How do you maintain your privacy and sell books at the same time?
This is a world in which [a writer] can no longer behave like J.D. Salinger. He’d go broke today. So, you’re on Facebook, you tweet. We’ve entered a new world, the writer holds himself directly to the reader and the publisher is less a part of the relationship than ever.
How do you manage to write a book a year and still work at two jobs? 
The reason I have three jobs is I’m broke like everyone else. [With three part-time jobs], I don’t have any benefits, so I work without a safety net. That means I have to work consistently. 
What advice do you have for new authors?
Anybody can get published. Now the question is, how do you get noticed among readers? People say, I’ll just self publish then go out and create buzz. Right! How?
It used to be that about 60,000 titles published were published a year, but now it’s over a million. Only a tiny percent receive any marketing money. What about other 99 percent?
All that seems to matter today is the marketing. Isn’t that sad? Quality writing seems to have been forgotten. What about good copy editing, syntax and story lines? Writing is supposed to be music for the brain, not garbage that has to be sold.
What’s next?
I’ll never run out of things to write about. I’m engaged in a project with te Vermont Tourism Bureau to forge something for our mutual benefit. I sat down with them the other day to see what we could do together and, in 10 minutes, we came up with 45-60 names of local sites Joe Gunther has touched. He has covered the state like a bucket of water! 
[See this story on CNN for details.]
How did the 2011 flood affect you?
I was working a criminal case and needed access to something in Wilmington and couldn’t get there.
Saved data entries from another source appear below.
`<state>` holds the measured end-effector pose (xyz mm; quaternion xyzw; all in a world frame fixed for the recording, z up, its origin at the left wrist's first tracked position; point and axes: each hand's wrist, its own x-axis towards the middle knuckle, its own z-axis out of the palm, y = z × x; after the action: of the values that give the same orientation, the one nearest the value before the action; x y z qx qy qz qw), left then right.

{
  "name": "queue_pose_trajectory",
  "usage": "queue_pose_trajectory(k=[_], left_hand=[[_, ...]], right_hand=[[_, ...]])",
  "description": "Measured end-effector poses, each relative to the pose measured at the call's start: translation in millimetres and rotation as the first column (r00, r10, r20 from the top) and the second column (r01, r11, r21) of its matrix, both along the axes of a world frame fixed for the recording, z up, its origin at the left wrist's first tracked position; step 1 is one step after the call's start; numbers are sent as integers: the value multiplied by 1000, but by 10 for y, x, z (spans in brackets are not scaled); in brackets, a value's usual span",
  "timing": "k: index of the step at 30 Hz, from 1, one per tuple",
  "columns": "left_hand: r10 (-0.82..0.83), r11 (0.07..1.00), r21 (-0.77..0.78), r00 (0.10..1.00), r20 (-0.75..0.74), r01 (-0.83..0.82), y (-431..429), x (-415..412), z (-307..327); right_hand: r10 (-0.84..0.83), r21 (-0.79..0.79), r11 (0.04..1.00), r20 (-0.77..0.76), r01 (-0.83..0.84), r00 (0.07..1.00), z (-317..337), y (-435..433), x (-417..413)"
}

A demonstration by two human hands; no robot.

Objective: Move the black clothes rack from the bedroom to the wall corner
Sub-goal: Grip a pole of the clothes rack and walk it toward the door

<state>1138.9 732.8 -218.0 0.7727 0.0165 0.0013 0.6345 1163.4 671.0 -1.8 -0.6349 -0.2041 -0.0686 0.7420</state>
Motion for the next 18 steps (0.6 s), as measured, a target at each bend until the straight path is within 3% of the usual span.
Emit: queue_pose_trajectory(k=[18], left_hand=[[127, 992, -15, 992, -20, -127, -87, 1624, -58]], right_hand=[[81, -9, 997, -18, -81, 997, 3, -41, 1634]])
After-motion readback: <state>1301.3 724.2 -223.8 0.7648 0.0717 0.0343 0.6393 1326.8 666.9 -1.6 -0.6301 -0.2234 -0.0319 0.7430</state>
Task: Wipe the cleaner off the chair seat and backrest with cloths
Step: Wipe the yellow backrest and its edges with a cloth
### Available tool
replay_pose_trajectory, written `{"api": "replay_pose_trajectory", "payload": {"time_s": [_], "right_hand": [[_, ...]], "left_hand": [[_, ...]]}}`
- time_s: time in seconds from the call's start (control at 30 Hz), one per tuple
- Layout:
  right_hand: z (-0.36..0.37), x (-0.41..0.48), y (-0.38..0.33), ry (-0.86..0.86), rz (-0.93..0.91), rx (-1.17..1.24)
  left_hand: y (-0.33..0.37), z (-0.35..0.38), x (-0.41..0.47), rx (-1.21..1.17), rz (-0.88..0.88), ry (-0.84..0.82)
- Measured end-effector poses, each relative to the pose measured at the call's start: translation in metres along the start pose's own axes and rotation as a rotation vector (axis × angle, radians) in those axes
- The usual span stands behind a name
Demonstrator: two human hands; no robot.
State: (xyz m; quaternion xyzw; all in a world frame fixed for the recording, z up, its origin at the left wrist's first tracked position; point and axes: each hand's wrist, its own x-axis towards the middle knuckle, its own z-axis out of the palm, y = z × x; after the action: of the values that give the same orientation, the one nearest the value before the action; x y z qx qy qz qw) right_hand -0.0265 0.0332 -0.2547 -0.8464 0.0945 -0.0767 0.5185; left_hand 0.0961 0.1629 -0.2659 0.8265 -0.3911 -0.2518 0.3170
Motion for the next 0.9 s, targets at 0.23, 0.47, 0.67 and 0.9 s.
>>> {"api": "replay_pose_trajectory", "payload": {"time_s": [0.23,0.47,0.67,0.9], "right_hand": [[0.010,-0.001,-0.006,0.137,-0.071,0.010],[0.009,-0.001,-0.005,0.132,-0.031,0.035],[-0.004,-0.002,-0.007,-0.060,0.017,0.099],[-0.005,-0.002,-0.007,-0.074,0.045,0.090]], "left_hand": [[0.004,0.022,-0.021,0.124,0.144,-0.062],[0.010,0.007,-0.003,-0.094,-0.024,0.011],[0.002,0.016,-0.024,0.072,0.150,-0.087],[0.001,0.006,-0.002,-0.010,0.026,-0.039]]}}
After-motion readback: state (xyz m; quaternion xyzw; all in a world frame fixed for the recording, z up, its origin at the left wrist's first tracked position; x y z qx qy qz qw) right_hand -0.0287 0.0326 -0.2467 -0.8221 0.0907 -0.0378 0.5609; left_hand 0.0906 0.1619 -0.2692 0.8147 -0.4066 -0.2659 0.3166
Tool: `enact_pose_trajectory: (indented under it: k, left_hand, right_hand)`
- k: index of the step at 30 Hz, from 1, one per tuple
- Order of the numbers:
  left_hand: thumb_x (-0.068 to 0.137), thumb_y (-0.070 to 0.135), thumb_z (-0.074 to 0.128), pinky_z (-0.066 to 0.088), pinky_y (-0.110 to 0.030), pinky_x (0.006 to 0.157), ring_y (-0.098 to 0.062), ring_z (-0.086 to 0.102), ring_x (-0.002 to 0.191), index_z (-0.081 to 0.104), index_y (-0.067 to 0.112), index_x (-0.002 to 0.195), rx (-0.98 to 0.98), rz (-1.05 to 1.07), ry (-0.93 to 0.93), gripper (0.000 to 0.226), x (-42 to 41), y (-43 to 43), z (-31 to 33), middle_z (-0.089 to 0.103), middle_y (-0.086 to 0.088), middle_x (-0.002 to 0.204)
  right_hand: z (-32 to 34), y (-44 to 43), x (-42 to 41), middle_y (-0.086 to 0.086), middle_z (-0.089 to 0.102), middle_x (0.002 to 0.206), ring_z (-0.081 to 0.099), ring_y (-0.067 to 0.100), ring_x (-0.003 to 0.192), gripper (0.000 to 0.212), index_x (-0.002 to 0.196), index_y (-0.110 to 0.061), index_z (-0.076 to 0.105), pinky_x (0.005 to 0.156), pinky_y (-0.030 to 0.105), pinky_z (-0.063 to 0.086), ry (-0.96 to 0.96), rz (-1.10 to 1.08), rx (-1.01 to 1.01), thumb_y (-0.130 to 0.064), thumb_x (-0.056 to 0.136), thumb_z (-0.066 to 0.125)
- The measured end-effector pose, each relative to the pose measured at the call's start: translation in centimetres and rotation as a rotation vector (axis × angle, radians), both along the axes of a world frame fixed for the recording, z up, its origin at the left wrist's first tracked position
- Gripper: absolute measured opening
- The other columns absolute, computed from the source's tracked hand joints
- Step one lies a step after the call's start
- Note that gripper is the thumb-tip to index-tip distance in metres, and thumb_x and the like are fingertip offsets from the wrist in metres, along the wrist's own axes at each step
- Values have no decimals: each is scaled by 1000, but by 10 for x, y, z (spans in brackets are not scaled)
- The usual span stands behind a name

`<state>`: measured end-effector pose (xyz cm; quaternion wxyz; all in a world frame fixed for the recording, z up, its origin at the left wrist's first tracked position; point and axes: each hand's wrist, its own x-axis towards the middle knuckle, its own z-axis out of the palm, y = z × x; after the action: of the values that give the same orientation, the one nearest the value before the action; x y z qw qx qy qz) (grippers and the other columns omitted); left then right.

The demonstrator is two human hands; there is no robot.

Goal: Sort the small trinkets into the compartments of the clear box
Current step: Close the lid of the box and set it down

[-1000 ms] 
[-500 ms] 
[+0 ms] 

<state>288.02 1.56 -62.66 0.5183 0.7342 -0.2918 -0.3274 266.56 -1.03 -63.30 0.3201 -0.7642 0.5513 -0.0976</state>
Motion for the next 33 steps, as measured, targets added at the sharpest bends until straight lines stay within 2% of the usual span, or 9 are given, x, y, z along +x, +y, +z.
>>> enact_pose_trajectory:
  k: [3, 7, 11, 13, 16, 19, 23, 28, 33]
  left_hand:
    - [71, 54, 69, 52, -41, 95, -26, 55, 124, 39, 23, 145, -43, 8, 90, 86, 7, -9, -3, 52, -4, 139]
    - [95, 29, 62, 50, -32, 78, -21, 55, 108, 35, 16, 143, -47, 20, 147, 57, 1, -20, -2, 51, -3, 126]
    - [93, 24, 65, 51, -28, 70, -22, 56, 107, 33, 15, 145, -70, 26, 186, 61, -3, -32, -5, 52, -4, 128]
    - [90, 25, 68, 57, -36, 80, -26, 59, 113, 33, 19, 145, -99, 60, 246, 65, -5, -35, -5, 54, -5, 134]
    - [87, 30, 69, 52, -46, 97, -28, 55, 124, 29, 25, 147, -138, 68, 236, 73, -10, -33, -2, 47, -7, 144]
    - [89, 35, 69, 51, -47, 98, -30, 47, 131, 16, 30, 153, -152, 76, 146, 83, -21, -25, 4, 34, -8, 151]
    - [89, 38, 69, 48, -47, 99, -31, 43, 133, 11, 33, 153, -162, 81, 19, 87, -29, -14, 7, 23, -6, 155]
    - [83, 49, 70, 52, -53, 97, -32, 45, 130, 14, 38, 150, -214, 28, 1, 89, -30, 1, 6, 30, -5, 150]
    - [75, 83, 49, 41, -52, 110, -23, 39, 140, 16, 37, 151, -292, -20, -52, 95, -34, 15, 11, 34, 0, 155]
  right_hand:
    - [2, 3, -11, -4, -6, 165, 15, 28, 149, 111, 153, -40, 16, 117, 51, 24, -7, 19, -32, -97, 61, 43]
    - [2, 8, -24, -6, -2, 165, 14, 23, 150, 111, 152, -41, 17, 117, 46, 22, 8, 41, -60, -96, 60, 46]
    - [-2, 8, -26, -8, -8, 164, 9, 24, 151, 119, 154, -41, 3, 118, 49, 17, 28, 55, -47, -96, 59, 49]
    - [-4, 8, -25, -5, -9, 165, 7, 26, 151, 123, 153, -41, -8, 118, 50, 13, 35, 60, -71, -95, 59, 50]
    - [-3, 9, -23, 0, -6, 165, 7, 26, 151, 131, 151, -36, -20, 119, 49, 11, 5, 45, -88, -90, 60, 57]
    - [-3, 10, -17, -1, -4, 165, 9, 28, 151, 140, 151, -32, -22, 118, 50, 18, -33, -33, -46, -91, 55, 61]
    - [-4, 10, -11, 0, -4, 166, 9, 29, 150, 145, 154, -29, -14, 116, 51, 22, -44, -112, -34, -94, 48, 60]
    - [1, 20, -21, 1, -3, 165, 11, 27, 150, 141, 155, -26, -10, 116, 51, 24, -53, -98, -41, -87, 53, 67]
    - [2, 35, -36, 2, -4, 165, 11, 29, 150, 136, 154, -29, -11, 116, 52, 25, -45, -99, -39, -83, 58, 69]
I’ll definitely do a book off the flood, maybe for next year.

For more on Archer Mayor and his books--
Website and blog:
Twitter: @ArcherMayor



07/26/2012 18:35

Thank you for this! I didn't know about him. Now that I've been to Vermont, I'd love to check his books out.

07/29/2012 18:51

Great interview, Paula!

walter welch
07/27/2012 06:19

He is a great author - we love his books, his stories fill our minds with imagation, investivgative thoughts, and yes, chilling thoughts too.

07/28/2012 05:07

I love Mayor's characters who are so real. And I love knowing I can always count on a new Joe Gunther book every fall!

07/30/2012 06:50

Thanks, Elaine, Walter and PAt!
Kathleen, now that you've been here, I think you'll really connect with Mayor's characters and tales. One thing, though: all the murders and other crimes cropping up in these books might convince you that Brattleboro is the crime capital of the US, when you know that's not true. That honor goes to Cabot Cove, Maine.

07/30/2012 06:55

What's your favorite Archer Mayor book? I have several, depending on my mood: St. Alban's Fire, Skeleton's Key and Open Season. Fruit of the Poisonous Tree is one of the best books -- fiction or non-fiction -- I've ever read about rape.

08/27/2013 00:31

I am a huge fan of Archer Mayor and the Joe Gunther mystery series. Open Season, Borderlines, Scent of Evil, The Skeleton's Knee were really awesome books. I have ordered The Disposable Man and The Sniper's Wife yesterday. Gonna read it soon!

08/30/2013 14:56

Just so you know, he puts out one book a year. His latest takes place during Hurricane Irene, the huge storm we had in 2011. He interviewed people all over the area for this one, and I predict it will be well worth reading. Enjoy!